# What resolves Zeno's argument for the non-existence of place?

Aristotle discusses six dialectical arguments for the non-existence of place in Physics bk. Δ On Place, ch. 1 (209a); Zeno's argument is #5:

if everything that exists has a place, place too will have a place, and so on ad infinitum

Does what I call "idempotence of place" resolve the paradox?:

Place is an idempotent relation because the the place of the place of something is still its place. Thus place(place)=place. Therefore place(place(place(…)))=place.

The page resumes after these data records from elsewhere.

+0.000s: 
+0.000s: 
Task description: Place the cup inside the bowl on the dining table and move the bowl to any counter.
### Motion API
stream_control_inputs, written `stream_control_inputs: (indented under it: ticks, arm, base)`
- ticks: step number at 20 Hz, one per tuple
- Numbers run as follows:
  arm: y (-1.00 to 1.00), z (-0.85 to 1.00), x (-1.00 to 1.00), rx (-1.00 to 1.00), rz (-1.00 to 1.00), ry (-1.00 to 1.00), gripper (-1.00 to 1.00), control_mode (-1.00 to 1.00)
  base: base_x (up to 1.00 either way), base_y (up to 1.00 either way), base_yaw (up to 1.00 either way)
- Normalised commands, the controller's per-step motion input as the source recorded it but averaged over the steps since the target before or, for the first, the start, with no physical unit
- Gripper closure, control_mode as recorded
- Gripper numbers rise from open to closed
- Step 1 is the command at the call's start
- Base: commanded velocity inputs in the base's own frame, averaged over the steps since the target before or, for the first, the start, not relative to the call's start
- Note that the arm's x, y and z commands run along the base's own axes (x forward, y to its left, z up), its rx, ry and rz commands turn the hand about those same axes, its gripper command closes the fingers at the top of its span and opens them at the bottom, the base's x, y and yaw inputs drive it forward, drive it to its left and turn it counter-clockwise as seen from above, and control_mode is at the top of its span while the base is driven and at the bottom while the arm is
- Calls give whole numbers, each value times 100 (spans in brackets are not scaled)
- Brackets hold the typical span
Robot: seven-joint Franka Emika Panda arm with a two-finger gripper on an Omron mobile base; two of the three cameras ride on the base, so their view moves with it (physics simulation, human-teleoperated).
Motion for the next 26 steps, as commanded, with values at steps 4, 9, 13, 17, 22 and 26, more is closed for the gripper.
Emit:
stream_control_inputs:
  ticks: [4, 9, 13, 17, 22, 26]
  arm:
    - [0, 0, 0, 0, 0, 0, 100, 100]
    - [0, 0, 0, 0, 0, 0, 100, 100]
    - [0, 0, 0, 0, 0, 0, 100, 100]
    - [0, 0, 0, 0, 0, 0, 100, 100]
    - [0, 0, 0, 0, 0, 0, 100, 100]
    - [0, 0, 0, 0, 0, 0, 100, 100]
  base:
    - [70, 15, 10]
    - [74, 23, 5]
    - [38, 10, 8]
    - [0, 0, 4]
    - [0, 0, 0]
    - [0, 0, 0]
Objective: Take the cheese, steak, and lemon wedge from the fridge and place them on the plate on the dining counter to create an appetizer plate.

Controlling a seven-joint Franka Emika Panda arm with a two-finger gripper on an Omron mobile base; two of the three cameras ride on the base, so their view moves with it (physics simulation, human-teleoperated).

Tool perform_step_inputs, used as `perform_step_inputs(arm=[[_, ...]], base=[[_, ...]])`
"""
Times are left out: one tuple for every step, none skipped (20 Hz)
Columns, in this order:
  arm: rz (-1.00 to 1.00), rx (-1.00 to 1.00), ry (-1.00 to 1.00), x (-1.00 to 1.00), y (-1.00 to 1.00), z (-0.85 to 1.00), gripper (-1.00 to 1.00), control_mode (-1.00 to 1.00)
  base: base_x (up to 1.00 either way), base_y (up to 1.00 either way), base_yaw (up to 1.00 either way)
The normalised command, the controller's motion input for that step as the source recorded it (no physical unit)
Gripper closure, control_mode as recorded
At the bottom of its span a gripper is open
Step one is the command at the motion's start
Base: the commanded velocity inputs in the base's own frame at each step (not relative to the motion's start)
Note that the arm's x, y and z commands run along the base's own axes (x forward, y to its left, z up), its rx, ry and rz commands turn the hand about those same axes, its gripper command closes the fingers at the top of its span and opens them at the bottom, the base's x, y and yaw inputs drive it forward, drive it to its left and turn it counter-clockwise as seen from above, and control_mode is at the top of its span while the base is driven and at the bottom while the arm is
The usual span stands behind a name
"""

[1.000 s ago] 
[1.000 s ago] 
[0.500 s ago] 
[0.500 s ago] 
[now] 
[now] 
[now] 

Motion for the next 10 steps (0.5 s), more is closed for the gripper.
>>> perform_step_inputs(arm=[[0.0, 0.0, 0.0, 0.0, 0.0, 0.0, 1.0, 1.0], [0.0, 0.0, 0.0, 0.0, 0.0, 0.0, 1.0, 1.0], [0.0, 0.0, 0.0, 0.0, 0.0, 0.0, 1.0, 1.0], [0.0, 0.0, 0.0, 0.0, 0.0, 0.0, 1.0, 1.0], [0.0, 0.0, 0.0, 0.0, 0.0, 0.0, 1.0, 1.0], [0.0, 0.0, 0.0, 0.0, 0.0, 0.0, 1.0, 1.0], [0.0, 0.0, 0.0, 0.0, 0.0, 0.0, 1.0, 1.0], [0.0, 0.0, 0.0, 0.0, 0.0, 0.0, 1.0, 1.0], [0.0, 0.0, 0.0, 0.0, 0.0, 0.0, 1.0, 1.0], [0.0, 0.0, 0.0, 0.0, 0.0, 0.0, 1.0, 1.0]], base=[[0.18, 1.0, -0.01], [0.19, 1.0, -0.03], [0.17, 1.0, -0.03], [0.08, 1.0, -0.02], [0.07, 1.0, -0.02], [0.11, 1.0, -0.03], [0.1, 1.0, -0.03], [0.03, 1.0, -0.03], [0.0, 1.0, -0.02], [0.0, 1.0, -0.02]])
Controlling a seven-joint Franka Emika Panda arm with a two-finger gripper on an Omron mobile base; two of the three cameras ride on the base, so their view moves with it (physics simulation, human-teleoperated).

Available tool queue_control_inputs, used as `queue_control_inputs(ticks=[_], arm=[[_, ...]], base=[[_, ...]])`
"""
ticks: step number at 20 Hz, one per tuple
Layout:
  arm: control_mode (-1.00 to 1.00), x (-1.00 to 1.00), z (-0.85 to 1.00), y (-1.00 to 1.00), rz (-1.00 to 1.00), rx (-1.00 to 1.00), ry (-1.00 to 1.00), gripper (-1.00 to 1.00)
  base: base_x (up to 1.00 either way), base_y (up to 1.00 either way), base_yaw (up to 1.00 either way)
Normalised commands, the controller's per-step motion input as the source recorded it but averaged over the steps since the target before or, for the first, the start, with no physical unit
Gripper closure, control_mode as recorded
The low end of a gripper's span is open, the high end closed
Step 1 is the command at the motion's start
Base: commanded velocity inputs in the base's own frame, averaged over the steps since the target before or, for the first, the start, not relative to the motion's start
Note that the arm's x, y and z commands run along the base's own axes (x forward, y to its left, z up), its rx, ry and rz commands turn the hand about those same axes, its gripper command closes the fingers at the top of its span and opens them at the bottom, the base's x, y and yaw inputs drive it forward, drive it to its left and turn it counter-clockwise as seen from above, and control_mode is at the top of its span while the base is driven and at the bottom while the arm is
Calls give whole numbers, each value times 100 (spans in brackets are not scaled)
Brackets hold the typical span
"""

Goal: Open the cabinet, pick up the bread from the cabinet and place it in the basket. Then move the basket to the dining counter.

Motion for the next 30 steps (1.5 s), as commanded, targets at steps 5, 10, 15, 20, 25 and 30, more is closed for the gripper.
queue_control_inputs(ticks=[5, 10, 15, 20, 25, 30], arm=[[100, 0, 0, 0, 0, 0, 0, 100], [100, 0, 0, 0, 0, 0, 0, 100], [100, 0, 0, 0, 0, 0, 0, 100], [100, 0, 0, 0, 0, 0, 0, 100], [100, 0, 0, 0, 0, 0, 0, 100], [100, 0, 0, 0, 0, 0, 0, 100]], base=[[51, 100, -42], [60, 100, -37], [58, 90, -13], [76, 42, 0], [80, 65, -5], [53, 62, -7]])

• (1) You should be more formal. Your use of symbol is a bit ambiguous. (2) Mathematically speaking it's not transitivity but rather looks like idempotence (3) You should think about what it means to "resolve the paradox" Mar 1, 2017 at 19:21
• Agreed it is idempotence. Mar 1, 2017 at 19:23
• Aristotle considers the idea that a place is not a part of that whose place it is to be one of our basic intuitions about "place". So this proposal would be a non-starter for him, see Aristotle on Space, Time, and Motion Mar 1, 2017 at 21:04
• Why do you think that there is a paradox at all ? A., Phy, IV 4, 212a20-21 "the place of a thing is the innermost motionless boundary of what contains it." Boundary does not mean that it is a thing itself. Thus, if place is not a thing, there is no need of "the place" of place. Mar 2, 2017 at 14:04
• If you agree that this is about idempotence and not transitivity, please edit your post to clarify that. Also, I believe your last expression 'place(place(place(...)))=place' should actually read something like 'place(place(...(place)...))=place', to avoid plugging in something else than a place.